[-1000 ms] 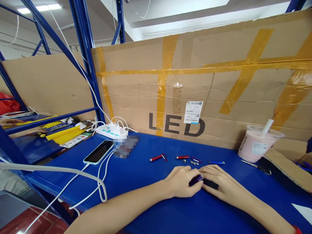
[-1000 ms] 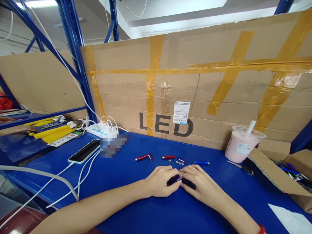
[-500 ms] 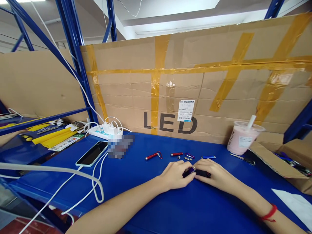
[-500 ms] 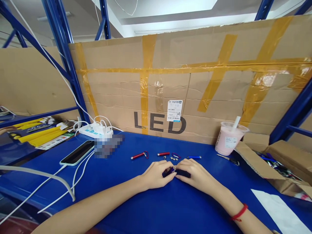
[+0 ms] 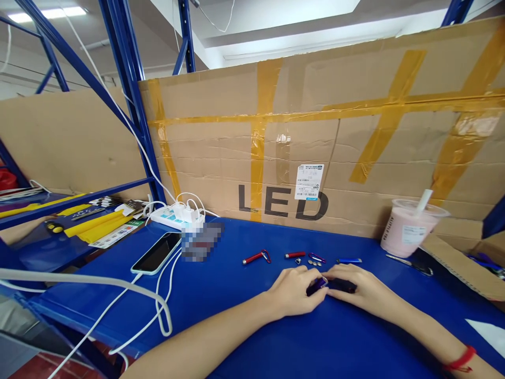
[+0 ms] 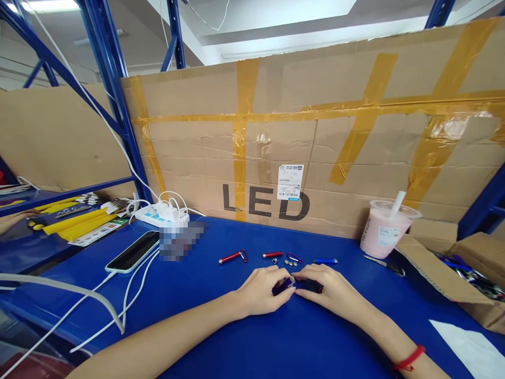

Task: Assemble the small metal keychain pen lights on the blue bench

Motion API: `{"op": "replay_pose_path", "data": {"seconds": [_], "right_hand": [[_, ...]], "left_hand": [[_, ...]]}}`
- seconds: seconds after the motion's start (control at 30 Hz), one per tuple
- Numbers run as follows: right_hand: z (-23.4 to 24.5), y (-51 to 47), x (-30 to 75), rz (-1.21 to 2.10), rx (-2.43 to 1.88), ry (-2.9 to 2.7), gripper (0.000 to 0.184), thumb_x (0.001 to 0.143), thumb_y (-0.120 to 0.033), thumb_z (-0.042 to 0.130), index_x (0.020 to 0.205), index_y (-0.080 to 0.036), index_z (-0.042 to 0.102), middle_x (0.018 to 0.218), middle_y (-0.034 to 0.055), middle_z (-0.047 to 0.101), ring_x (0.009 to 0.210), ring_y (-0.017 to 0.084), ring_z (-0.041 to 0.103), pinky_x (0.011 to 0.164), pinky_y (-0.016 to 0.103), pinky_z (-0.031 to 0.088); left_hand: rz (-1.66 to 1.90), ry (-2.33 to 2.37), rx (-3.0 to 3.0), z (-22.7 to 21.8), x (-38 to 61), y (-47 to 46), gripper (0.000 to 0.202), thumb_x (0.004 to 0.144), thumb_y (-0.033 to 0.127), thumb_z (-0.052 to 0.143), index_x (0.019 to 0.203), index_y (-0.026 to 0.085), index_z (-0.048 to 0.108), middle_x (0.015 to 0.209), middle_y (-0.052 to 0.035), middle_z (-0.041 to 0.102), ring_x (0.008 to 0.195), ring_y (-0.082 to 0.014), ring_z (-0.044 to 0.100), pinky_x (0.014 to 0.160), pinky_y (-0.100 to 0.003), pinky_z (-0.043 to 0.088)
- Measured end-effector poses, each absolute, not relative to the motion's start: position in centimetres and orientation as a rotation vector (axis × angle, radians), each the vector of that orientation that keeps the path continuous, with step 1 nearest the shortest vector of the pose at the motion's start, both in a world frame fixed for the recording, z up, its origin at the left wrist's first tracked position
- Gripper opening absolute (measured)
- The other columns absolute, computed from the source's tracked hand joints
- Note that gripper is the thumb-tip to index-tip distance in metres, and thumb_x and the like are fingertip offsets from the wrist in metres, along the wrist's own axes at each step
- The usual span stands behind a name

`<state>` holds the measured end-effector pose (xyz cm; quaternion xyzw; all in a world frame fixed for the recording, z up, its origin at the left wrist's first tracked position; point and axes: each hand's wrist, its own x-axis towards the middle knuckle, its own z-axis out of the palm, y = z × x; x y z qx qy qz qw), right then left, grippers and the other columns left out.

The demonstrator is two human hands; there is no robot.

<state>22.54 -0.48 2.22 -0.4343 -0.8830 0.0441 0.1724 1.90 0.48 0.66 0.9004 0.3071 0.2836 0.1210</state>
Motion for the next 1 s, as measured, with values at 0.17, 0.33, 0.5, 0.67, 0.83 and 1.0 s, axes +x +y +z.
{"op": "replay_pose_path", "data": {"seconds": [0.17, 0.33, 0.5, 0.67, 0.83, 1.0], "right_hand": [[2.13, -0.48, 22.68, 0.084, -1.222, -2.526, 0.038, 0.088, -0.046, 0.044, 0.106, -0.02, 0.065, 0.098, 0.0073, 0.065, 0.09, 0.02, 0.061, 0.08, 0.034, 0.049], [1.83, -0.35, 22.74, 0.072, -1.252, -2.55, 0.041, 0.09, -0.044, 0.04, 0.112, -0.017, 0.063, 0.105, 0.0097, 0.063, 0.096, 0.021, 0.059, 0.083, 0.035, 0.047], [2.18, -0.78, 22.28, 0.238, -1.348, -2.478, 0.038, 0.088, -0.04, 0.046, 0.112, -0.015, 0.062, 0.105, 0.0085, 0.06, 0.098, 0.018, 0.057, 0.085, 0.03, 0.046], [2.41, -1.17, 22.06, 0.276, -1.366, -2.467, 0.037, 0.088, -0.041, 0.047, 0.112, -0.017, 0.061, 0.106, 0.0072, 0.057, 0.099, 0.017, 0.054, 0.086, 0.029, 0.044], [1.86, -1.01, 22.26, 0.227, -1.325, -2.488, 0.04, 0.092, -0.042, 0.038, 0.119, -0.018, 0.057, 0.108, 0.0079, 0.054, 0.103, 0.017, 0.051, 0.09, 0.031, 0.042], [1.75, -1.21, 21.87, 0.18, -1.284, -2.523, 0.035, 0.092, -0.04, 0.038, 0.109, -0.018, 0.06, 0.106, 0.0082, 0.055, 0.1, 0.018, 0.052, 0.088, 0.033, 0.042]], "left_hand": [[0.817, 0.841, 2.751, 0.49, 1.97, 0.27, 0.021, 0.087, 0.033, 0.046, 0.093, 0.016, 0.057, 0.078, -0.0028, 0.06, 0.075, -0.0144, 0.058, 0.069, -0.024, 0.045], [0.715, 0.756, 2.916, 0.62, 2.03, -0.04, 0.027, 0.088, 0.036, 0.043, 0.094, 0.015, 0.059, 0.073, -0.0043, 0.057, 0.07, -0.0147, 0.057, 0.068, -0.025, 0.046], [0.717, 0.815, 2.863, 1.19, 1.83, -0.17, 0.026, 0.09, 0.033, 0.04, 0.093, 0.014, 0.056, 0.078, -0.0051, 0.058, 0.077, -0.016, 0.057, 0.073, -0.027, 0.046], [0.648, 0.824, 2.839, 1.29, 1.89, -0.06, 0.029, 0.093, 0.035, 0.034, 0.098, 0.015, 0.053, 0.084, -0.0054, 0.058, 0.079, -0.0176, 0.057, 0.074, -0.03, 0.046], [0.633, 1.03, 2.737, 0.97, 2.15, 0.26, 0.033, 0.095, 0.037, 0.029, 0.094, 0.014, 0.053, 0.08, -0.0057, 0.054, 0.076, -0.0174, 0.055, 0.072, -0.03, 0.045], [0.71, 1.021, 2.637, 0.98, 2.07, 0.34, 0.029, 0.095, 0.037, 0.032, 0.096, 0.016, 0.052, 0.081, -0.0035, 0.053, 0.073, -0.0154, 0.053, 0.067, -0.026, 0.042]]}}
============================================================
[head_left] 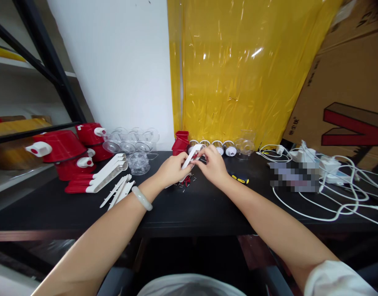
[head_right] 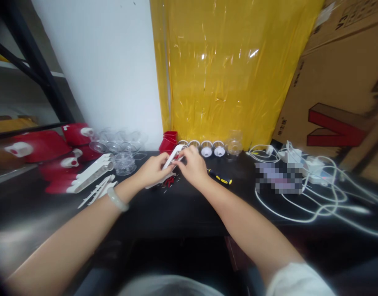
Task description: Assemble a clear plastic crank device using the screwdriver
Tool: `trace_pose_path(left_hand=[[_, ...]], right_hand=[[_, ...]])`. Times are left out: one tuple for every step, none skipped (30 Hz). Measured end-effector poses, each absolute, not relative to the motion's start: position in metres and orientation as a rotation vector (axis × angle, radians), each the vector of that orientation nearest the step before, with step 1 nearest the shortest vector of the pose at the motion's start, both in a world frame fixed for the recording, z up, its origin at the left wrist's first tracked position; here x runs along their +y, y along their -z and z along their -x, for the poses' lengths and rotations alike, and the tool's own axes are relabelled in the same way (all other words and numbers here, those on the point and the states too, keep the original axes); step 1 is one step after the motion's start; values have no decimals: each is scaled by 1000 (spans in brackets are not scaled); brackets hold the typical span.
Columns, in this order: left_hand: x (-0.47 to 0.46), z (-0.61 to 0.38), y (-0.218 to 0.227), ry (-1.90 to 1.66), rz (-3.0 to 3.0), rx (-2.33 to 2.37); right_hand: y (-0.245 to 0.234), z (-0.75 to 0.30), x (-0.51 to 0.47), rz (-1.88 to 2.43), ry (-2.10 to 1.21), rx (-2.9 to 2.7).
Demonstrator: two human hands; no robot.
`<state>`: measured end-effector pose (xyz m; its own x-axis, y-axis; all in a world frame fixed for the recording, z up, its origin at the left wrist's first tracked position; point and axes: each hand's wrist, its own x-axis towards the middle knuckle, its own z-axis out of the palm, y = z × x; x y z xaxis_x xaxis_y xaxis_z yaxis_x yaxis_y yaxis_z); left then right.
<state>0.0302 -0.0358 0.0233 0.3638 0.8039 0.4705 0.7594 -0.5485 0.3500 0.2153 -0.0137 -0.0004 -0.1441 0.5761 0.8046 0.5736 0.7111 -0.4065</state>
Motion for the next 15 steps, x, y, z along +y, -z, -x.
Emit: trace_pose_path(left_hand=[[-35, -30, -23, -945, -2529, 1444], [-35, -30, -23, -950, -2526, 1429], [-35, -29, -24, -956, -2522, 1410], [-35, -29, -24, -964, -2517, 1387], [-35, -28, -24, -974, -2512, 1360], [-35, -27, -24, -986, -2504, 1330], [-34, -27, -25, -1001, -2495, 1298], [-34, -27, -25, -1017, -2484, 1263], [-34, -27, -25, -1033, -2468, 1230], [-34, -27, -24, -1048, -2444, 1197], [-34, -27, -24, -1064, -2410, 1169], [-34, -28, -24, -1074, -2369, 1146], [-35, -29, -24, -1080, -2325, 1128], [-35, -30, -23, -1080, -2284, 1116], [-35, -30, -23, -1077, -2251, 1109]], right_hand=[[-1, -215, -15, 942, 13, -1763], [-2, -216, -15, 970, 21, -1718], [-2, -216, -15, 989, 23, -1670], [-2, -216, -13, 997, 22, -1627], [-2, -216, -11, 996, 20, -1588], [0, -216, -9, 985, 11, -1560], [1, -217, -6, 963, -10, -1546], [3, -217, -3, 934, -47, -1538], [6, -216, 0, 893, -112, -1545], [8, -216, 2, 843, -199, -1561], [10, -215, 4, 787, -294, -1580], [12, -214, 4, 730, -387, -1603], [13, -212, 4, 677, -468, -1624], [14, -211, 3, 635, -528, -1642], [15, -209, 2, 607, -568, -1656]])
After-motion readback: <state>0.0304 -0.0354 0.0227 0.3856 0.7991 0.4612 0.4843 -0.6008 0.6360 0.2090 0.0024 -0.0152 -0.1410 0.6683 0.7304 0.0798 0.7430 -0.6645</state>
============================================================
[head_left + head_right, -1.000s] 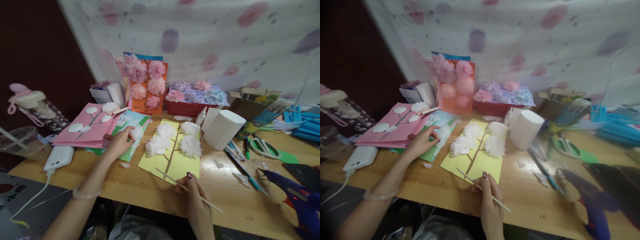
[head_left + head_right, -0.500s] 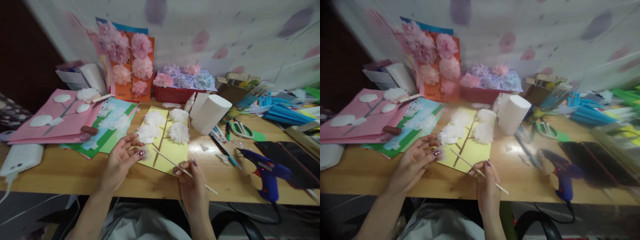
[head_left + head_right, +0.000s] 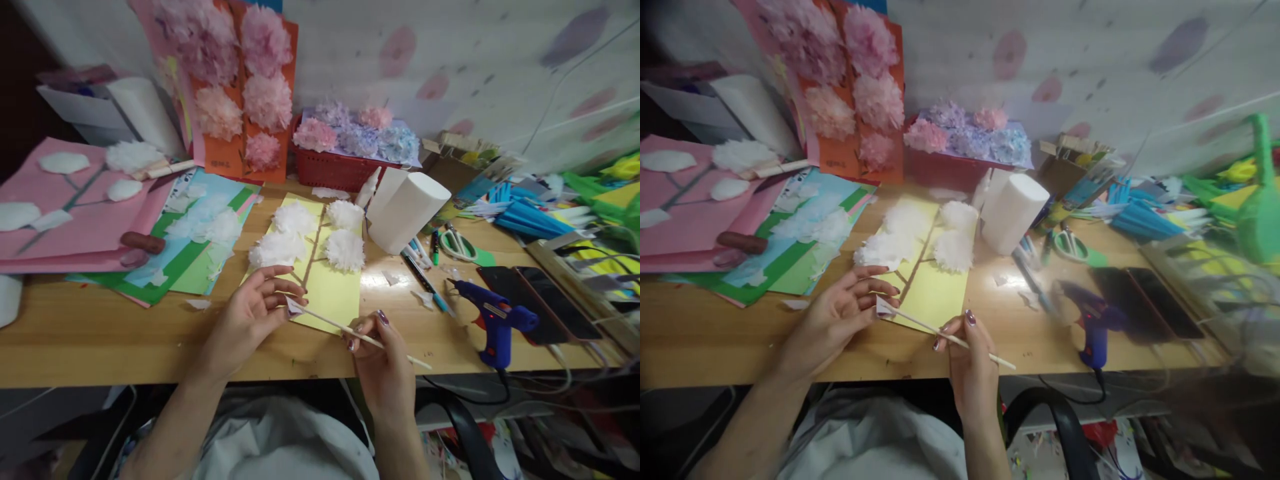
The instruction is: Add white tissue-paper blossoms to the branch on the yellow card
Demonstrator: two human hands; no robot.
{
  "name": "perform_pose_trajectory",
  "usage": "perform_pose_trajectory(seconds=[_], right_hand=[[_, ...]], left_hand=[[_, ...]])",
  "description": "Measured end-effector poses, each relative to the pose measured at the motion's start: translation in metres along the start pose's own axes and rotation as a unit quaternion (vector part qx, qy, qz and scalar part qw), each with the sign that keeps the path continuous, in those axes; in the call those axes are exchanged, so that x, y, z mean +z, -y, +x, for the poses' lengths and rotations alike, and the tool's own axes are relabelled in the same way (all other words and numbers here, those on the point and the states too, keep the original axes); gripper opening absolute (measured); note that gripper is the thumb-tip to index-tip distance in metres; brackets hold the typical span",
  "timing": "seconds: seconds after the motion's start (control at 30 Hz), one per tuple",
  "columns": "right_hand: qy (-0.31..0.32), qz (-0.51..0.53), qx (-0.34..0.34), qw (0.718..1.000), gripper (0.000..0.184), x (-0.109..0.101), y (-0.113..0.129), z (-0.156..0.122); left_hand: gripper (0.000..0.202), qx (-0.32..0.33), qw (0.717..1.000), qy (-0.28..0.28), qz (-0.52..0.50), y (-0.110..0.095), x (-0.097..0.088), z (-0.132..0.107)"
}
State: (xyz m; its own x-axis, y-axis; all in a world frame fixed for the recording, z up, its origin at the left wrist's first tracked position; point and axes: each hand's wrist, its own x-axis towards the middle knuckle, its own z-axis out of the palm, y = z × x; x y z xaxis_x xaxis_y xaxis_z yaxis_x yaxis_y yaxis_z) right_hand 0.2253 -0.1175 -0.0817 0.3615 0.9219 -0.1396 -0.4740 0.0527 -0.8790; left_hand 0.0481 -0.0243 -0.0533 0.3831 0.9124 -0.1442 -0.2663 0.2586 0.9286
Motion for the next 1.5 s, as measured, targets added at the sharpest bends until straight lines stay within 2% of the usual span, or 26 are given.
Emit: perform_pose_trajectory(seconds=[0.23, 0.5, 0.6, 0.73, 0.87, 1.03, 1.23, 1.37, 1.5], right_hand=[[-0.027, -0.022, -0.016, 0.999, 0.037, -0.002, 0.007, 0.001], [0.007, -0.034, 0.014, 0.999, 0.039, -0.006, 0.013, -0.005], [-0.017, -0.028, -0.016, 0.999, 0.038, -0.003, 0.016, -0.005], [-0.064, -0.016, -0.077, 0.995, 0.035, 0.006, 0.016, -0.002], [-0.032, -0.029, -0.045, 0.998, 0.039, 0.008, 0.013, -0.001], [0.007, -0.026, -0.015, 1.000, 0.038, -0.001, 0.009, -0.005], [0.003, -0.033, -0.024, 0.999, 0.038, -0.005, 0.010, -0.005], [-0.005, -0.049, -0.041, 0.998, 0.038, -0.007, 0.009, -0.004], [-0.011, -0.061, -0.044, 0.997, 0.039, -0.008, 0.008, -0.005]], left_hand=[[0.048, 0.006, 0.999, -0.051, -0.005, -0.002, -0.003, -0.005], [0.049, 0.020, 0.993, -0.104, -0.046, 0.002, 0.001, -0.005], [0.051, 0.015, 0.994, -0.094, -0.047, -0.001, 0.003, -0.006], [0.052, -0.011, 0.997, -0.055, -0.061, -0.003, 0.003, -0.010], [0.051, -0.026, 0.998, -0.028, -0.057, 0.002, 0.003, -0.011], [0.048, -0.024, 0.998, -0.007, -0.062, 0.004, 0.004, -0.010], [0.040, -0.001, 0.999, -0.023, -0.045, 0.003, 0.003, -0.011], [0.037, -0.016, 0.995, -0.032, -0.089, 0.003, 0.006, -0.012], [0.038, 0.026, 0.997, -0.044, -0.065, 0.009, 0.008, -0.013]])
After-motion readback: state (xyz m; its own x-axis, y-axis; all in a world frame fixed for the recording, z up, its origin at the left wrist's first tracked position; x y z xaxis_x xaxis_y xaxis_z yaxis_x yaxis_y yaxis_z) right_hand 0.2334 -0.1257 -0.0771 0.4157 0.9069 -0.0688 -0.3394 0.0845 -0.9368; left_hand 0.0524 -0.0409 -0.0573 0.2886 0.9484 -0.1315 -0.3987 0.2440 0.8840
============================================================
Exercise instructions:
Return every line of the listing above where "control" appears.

Output below:
- seconds: seconds after the motion's start (control at 30 Hz), one per tuple
  "timing": "seconds: seconds after the motion's start (control at 30 Hz), one per tuple",

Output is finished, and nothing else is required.